### Data listing
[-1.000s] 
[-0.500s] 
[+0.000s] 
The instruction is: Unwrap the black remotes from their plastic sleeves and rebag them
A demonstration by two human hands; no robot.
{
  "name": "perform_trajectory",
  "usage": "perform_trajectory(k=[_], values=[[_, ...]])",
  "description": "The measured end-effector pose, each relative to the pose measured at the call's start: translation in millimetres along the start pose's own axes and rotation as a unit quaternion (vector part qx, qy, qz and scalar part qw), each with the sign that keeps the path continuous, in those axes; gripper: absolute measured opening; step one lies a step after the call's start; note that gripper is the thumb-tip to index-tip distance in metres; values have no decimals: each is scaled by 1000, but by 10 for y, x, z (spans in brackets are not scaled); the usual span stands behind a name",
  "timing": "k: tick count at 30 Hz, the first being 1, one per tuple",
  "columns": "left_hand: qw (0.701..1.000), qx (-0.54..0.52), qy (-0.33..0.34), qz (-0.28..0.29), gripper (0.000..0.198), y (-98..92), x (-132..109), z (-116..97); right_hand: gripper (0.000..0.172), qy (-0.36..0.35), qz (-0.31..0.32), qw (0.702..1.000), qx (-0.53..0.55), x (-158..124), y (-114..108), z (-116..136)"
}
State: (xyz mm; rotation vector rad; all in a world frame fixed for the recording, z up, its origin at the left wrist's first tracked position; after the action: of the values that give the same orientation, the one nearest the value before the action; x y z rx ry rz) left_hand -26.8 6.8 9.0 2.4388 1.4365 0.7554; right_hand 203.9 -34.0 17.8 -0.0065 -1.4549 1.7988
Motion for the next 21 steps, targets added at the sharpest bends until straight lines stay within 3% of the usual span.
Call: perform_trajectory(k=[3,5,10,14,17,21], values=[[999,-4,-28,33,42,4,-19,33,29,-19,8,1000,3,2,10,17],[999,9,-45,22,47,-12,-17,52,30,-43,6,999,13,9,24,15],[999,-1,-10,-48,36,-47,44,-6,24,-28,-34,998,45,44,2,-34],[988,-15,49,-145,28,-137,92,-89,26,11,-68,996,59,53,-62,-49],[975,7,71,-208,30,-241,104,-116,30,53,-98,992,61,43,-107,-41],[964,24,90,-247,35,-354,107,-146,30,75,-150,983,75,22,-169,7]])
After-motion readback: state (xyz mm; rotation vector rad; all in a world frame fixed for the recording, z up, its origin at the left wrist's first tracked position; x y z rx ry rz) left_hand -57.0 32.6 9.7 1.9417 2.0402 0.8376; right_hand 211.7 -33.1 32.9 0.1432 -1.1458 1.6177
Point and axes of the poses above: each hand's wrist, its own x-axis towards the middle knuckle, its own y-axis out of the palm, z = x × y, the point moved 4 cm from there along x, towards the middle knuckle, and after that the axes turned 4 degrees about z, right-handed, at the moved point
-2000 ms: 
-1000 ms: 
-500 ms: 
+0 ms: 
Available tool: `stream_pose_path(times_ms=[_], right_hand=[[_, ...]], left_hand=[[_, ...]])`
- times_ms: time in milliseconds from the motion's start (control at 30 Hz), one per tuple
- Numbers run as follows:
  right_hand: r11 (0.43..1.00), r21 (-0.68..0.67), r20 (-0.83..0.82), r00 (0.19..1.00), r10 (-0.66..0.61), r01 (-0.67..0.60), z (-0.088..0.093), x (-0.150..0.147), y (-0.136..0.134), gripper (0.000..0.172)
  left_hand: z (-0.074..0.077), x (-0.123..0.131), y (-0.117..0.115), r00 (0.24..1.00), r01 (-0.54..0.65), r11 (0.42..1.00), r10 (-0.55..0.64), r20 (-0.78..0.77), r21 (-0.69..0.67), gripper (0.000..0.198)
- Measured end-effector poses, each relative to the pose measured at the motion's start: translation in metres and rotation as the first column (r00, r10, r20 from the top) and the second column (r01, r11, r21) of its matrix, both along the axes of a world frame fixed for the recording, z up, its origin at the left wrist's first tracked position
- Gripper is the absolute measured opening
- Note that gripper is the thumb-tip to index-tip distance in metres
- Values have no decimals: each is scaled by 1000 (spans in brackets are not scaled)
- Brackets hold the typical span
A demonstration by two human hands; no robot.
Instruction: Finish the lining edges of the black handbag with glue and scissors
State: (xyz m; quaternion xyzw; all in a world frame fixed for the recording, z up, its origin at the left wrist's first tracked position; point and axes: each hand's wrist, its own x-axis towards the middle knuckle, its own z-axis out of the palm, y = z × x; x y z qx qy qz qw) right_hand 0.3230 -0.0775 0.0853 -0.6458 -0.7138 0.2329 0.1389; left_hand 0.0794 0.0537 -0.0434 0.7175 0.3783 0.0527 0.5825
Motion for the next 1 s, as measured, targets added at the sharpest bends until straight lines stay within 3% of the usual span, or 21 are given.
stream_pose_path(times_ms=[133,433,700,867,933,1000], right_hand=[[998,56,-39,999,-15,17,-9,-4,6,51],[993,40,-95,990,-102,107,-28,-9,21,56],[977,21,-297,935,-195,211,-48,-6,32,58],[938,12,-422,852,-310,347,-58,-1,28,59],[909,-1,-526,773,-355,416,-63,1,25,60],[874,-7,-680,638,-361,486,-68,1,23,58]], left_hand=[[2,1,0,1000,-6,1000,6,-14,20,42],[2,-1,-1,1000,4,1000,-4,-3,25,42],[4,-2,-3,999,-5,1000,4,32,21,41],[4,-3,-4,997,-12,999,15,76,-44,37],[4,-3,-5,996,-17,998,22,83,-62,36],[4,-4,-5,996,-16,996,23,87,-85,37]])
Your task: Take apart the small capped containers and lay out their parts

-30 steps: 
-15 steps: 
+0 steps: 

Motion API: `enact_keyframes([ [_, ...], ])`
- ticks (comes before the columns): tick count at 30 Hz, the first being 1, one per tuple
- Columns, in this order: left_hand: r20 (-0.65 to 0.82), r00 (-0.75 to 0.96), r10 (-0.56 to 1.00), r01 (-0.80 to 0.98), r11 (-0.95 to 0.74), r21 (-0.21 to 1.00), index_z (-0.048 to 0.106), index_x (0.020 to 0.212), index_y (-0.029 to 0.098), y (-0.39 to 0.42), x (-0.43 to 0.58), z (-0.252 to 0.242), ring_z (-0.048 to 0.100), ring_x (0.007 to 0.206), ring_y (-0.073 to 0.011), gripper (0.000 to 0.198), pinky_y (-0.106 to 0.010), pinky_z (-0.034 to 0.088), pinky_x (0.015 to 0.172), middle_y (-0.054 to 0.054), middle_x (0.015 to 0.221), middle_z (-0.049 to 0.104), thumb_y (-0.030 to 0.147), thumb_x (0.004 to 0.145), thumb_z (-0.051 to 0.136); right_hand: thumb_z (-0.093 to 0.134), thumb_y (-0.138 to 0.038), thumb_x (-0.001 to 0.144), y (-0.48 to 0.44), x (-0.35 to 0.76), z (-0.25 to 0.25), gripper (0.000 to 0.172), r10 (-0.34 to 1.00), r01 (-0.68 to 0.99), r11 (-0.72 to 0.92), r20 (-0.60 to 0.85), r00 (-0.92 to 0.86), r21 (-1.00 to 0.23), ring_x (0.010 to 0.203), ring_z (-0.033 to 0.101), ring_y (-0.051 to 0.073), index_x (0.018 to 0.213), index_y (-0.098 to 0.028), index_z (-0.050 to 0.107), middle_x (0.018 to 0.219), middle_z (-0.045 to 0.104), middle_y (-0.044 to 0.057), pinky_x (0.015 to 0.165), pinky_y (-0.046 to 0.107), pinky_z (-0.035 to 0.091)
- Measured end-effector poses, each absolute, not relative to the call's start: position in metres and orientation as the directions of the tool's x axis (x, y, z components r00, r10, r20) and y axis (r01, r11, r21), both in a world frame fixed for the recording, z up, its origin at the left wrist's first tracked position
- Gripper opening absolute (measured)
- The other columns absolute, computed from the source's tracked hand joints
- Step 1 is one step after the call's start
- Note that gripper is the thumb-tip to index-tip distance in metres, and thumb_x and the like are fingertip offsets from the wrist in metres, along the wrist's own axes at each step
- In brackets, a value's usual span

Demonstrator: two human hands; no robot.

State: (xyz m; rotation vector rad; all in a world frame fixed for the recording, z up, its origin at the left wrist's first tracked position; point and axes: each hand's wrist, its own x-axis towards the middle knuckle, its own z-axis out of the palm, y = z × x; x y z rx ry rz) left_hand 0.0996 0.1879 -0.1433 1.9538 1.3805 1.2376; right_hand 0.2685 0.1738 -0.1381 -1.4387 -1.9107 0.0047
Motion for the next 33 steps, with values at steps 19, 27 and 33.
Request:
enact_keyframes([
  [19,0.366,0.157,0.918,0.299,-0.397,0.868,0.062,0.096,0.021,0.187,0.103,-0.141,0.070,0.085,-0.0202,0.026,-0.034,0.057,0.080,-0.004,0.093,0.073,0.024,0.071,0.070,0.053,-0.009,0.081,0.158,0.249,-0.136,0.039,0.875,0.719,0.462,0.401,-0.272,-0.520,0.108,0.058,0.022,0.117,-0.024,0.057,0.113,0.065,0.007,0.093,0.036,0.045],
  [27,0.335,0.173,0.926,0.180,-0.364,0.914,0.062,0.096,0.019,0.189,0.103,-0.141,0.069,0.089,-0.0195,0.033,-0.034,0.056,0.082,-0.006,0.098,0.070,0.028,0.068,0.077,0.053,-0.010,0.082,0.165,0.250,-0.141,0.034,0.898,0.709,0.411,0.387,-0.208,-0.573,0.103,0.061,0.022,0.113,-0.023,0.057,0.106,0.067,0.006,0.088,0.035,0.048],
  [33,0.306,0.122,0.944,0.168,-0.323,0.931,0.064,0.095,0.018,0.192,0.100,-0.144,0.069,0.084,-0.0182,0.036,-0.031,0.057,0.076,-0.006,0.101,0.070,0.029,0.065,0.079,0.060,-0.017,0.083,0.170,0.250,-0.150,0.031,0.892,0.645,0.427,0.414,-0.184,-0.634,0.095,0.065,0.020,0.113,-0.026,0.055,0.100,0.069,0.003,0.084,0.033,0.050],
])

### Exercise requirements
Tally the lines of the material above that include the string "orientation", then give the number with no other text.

### Answer section
2